= The Junky's Christmas =

Short story by William S. Burroughs

"The Junky's Christmas" is a short story by William S. Burroughs. It originally appears in the 1989 collection Interzone and on the 1993 album Spare Ass Annie and Other Tales. It was later adapted into short claymation film and a spoken word version was performed through a collaboration between William S. Burroughs and Kurt Cobain.

==Plot==

On Christmas Day, penniless and withdrawing from opiates, Danny emerges from a 72-hour stay in a police holding cell. Hoping to make enough money to buy his next hit of heroin, he scours the streets looking for something to steal. After an unsuccessful attempt to break into a parked car, he discovers an unattended suitcase sitting in a doorway. He makes off with the case and takes it to an abandoned park to examine its contents. There he finds that the case contains two severed human legs. Disgusted, he discards the legs and tries to find a buyer for the suitcase. He finds a buyer who gives him three dollars but also informs him that the local heroin dealer has been arrested.

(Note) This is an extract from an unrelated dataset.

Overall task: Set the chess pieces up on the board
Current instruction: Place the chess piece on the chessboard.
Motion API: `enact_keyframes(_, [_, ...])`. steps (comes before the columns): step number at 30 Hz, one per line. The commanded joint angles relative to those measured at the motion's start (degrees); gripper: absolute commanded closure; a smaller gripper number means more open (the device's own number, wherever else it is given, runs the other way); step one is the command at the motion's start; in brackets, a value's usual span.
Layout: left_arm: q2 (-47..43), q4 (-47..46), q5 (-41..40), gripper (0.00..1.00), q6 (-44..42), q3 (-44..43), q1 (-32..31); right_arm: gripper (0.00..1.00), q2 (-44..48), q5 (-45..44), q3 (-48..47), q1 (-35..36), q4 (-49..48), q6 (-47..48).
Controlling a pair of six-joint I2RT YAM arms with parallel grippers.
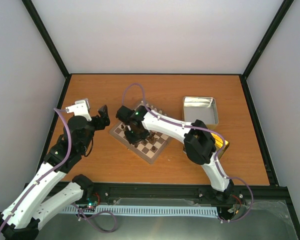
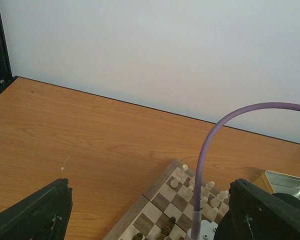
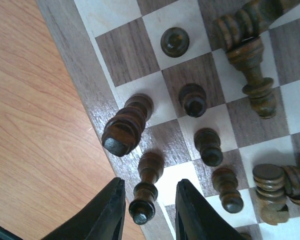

Unable to find heroin anywhere Danny decides to visit a doctor with the hopes of obtaining some morphine. When he reaches the doctor’s house he pretends to be suffering from facial neuralgia. The doctor is suspicious but gives Danny a quarter of a grain (about ) of morphine free of charge.

With his morphine tablet secreted away, Danny rents a room for two dollars. As he prepares to inject the morphine, he hears groaning coming from the next room. Distracted, he follows the sound of the groaning across the hall to find a young man suffering from kidney stones. Danny offers to call an ambulance, but soon realizes that the paramedics will not come as they believe the young man is faking illness to obtain opiates. Danny selflessly administers his morphine to the young man. The morphine immediately alleviates the young man's pain. Danny returns to his room. All of a sudden he begins feeling the effects of heroin; it appears that his good deed has been rewarded with "the immaculate fix". Danny nods off to sleep.

== Film adaptation ==
In 1993, The Junky's Christmas was adapted into a short claymation film which was co-directed by Nick Donkin and Melodie McDaniel and produced by Francis Ford Coppola. The film was released by Koch Vision on DVD in North America on November 21, 2006. Burroughs' reading of the story recorded for Spare Ass Annie serves as the narration of the film, while Burroughs appears in live-action footage at the beginning and end of the film.

== "The 'Priest' They Called Him" ==
"The 'Priest' They Called Him" is a heavily revised later version of "The Junky's Christmas", published in Exterminator! (1970). A spoken word version of this story was read by Burroughs over a guitar track by Kurt Cobain.